Mexico Puts Steel at the Top of the USMCA Agenda Amid U.S. Tariff Pressure
Mexico will seek to roll back steel tariffs in the first formal round with the United States to avoid a blow to regional industrial integration.
The Mexican government will make steel the first item on its trade agenda in the next formal round of talks with the United States under the USMCA framework, according to Economy Minister Marcelo Ebrard. The discussion kicks off a list of roughly a dozen issues the Mexican administration plans to put on the table at a time when the trade relationship is facing friction over tariff measures and the reshaping of North American supply chains.
The focus is on U.S. tariffs on steel—which have climbed to as high as 50%—even though the United States runs a trade surplus with Mexico in this exchange. For Mexican officials, that makes the measure unusual from the standpoint of bilateral trade flows and increases the risk of distortions in pricing, investment, and production planning across the metalworking, automotive, and capital-goods supply chains.
The issue’s sensitivity is also playing out politically. In recent months, President Claudia Sheinbaum has raised the steel matter with President Donald Trump in multiple conversations, underscoring the sector’s strategic importance for industrial jobs, input supply, and Mexico’s export competitiveness.
The first round of talks, as outlined by the Economy Ministry, is structured around three pillars: reducing the region’s dependence on imports from Asia, reviewing rules of origin, and strengthening supply-chain security. Mexico argues these goals become difficult to achieve if, at the same time, barriers remain in place against Mexican steel while U.S. purchases of Asian steel continue to grow, with suppliers such as South Korea and Taiwan gaining ground.
Implications for Investment, Jobs, and Regional Supply Chains
Beyond steel trade itself, the debate has macroeconomic implications: the steel industry and its downstream customers are part of the manufacturing core that accounts for a significant share of Mexico’s exports and formal employment in industrial corridors across the Bajío region, the north, and the center of the country. Against a backdrop of global slowing and trade volatility, high tariffs can raise input costs, alter investment timelines, and squeeze margins in sectors competing for contracts in the United States. For Mexico—where export-oriented manufacturing is a key growth engine—trade uncertainty also tends to show up in reinvestment decisions and in demand for working-capital financing.
Alongside the external front, the Mexican government is preparing domestic measures to shore up the industry.
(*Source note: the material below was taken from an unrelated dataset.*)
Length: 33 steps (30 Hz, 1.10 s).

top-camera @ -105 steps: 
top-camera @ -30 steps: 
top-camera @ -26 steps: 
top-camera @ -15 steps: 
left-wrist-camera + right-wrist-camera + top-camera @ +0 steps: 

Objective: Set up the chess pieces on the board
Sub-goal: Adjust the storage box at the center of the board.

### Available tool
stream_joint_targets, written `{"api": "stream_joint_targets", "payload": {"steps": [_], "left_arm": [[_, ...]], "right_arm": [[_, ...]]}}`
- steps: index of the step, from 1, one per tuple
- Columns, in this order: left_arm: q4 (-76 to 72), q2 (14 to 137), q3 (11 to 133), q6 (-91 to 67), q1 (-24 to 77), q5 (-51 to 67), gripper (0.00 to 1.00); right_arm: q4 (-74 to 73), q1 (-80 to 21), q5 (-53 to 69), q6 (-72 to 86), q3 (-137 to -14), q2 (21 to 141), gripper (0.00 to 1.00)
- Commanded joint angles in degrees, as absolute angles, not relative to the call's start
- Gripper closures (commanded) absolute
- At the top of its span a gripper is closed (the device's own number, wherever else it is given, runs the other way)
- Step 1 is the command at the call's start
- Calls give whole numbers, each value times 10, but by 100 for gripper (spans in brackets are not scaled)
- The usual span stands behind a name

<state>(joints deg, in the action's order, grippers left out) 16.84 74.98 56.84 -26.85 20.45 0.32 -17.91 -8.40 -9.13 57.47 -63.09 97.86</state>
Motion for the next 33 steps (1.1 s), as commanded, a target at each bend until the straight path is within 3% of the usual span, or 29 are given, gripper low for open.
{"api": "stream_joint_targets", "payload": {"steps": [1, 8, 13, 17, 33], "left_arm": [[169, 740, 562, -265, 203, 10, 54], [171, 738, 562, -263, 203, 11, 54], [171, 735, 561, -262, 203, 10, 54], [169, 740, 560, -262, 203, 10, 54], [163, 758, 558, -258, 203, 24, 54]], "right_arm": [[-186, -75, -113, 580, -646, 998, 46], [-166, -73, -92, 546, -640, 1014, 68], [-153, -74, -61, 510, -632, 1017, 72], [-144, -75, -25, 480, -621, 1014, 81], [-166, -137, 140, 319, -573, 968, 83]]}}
These include renewing tariffs on certain steel products and reviewing the IMMEX program in order to limit temporary imports of downstream products when adequate domestic supply exists. Adjustments like these typically aim for a delicate balance: protecting local productive capacity without disrupting supply chains that rely on imported inputs, especially in industries integrated under “just-in-time” systems.
Another line of action is to expand domestic content requirements in public infrastructure projects, with the goal of supporting internal demand for Mexican producers. The measure could benefit steelmakers and processors, though its impact will depend on the pace of public investment, project execution, and the ability to coordinate procurement with technical standards and timelines compatible with the private sector.
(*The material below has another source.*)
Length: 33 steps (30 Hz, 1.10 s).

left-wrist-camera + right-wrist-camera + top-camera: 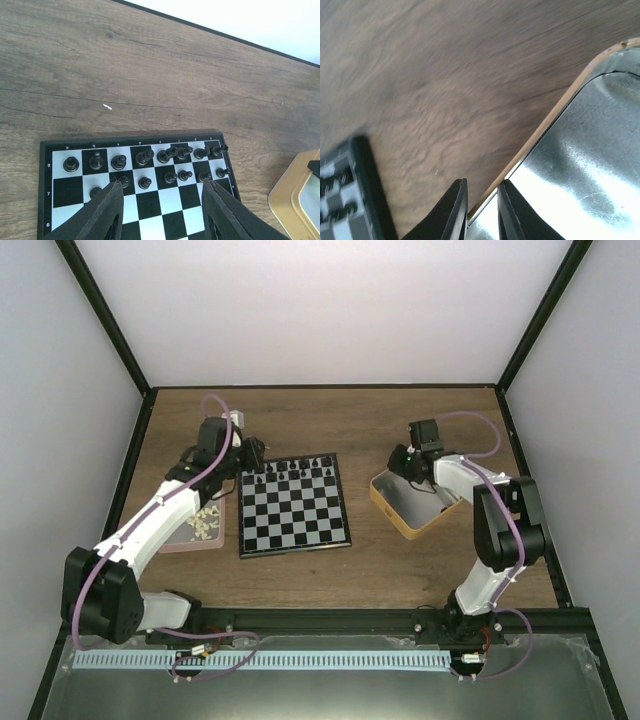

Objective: Set up the chess pieces on the board
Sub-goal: Adjust the storage box at the center of the board.

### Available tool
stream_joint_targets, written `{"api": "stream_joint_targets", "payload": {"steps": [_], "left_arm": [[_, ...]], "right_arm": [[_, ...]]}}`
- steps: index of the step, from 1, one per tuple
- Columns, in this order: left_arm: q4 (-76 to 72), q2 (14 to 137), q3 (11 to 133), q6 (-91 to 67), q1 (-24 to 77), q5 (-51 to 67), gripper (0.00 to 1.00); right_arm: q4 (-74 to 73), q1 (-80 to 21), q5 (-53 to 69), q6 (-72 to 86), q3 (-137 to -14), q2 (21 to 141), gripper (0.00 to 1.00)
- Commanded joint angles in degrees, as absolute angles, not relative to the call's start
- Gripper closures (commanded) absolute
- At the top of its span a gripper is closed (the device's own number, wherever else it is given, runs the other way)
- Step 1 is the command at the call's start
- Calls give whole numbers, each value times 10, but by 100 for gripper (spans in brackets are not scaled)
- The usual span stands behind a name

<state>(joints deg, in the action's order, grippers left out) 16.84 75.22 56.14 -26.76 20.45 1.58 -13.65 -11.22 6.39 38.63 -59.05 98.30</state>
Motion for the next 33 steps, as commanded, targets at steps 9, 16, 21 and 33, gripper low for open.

In the background is the process of productive “regionalization”: companies seeking to reduce geopolitical and logistics risks have increased their interest in producing closer to the end market. Mexico has benefited from that trend thanks to its proximity to the United States, its network of trade agreements, and its manufacturing base, but the environment also demands regulatory certainty, secure logistics, reliable energy, and a stable trade framework. In that sense, the outcome of the steel negotiation could serve as a signal for other sector disputes and for country-risk assessments in medium-term industrial decisions.
From the Economy Ministry’s perspective, the official stance is that the dialogue has changed in tone—from questioning the agreement’s continuity to debating adjustments aimed at boosting North America’s competitiveness versus Asia. For Mexico, the challenge will be turning that narrative into concrete results that reduce transaction costs, preserve preferential access to the U.S. market, and limit the use of unilateral measures that strain productive integration.
Overall, prioritizing steel points to a negotiation that goes beyond a single product: it tests regional industrial coordination, the balance between protection and openness, and the USMCA’s ability to manage friction without slowing investment and trade.